There is more information about Agile testing here:

http://www.ambysoft.com/essays/agileTesting.html#AgileTestingStrategies

and about the independent test team here:

http://www.ambysoft.com/essays/agileTesting.html#IndependentTestTeam

Scott Ambler’s observations about the ratio of developers to testers in Agile vs. traditional approaches will not make your day (15:1 vs. 3:1). I would suggest understanding and creating a vision for your test team based on skills and tools expertise:

  • Complete fluency with bug tracker.
  • Understand developer level source control concepts like commit, branch, tag.
  • Be able to run reports on code commits and their comments from the source control system.
  • Learn to deciphering developer speak in commit comments and map then to UI and manual tests not run automatically.
  • Get a system engineer’s understanding of the system, but help clarify rather than make decisions about what is undocumented and ambiguous.
  • Get on a daily cycle with developers. This may mean much more frequent and rapid reconfiguration of equipment under test and test tools.
  • Depending on your environment, developers may be using a much broader tool set than testers. If your lab has what they use, it is flattering and a more hospitable environment for face time and ad-hoc training from developers. Examples might include use of Virtual Machine Managers and VMs, remote debug or diagnostics via networks with SSH or remote desktop, the ability to save device state or UI appearance through screen capture or by taking a photo with a camera or smart phone, and logging to network directories or thumb drives.
  • Preliminary analyses using log data moved into spread sheets and converted to plots. There is a lot of stuff being written about big data and sometimes the test output from in lab or beta test sites can be big data.
  • Learn to facilitate customer interface during beta testing. This may involve retrieving log files by documenting and coaching customers over the phone, or it may be hooked into an automated system that delivers crash dumps directly to the developer (or to you if you have the skill to triage).
  • Help support quantitative analysis of software and systems level products (as before, but maybe even more).
  • Look for ways to get developers more aware of how many different testing methods and tools you have at your disposal, and what works well for requesting their work be quality assured, not just at the end of the project, but weekly or daily.
  • Ask the developers in your organization what vision they have for how testers can help them. It should go well if you have been watching each others backs thus far. You should get great ideas together.
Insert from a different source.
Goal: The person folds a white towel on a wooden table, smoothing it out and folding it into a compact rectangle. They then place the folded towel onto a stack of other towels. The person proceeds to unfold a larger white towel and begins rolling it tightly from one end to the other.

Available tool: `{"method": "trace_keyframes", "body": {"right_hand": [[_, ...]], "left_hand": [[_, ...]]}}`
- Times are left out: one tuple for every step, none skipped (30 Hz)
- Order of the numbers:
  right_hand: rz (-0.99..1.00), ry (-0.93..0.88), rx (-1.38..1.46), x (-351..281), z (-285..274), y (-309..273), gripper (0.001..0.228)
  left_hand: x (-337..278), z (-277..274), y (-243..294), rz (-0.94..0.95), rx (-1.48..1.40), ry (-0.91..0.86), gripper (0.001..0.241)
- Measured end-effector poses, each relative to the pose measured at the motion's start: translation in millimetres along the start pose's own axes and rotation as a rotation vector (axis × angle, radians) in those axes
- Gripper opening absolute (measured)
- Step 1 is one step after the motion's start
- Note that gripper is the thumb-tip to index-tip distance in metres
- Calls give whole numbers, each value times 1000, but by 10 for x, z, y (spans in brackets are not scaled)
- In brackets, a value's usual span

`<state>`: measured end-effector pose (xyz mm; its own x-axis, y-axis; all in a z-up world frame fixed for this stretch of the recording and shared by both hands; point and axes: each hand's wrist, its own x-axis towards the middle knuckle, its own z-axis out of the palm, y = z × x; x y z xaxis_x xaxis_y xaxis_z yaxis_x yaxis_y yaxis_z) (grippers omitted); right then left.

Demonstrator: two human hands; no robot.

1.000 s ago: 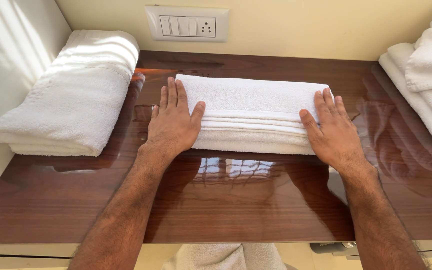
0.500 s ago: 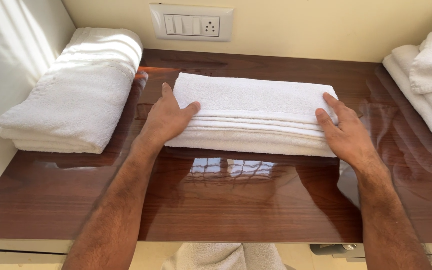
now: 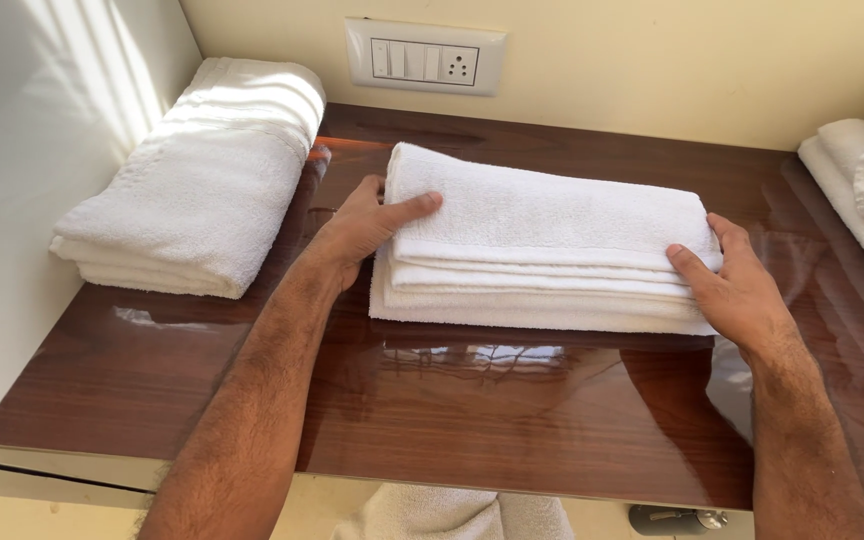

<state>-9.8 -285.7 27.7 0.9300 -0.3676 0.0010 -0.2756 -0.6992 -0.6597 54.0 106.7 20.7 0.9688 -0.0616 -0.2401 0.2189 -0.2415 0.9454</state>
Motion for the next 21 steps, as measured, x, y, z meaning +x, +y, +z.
{"method": "trace_keyframes", "body": {"right_hand": [[11, -7, 15, 9, 0, 19, 82], [22, -14, 31, 19, 0, 40, 82], [22, -12, 30, 29, -5, 54, 82], [19, -14, 43, 39, -9, 69, 81], [15, -15, 56, 46, -13, 84, 80], [17, -13, 56, 41, -16, 82, 80], [19, -15, 63, 41, -21, 76, 81], [21, -16, 70, 39, -25, 67, 81], [19, -15, 70, 56, -22, 99, 81], [-17, -4, 92, 73, -18, 129, 80], [-53, 8, 116, 92, -15, 154, 80], [-56, 11, 116, 123, -7, 202, 80], [-118, 110, 37, 152, 0, 252, 75], [-181, 209, -42, 181, 7, 302, 70], [-181, 213, -44, -1, -30, 112, 70], [-359, 431, -63, -184, -65, -77, 52], [-542, 646, -82, -366, -97, -268, 34], [-543, 651, -84, -314, -43, -135, 34], [-575, 560, 46, -254, 8, -7, 22], [-606, 467, 174, -194, 58, 120, 34], [-610, 467, 175, -261, 163, 64, 34]], "left_hand": [[-64, 10, 52, 47, -19, -34, 117], [-128, 22, 104, 94, -37, -68, 122], [-124, 20, 91, 95, -38, -70, 122], [-121, 18, 77, 107, -17, -125, 125], [-118, 16, 64, 119, 4, -180, 128], [-102, 17, 39, 119, 5, -182, 128], [-85, 15, 16, 122, -15, -199, 128], [-70, 11, -5, 124, -35, -217, 128], [-98, 39, 34, 126, -36, -216, 128], [-127, 65, 74, 91, -62, -170, 120], [-152, 88, 119, 57, -88, -124, 112], [-178, 115, 156, 61, -89, -122, 112], [-205, 143, 191, 68, -220, -102, 105], [-231, 172, 225, 76, -351, -82, 99], [-256, 197, 243, 79, -352, -85, 99], [-280, 221, 261, 109, -454, -75, 96], [-303, 244, 280, 139, -557, -65, 93], [-306, 258, 282, 143, -558, -68, 93], [-310, 272, 284, 136, -636, -39, 92], [-316, 284, 287, 130, -714, -9, 92], [-338, 279, 298, 133, -715, -6, 92]]}}
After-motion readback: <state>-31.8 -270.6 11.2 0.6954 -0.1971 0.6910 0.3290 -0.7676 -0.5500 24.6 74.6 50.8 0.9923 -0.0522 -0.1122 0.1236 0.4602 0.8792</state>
Good luck in the transition to XP and in preparing your team to do the same.

5

For typical test driven development, it’s probably not necessary for your QA’s to know any programming at all.

But if you’re doing behaviour driven development, it would be beneficial for your QA’s to know a language like Cucumber. Especially, if your business analysts are writing story requirements in the Given-When-Then style.

However, it really depends on your ‘people’, and the tools you’re working with. I would say it’s possible for them to be effective with zero programming knowledge, but it certainly wouldn’t hurt and may make them more effective.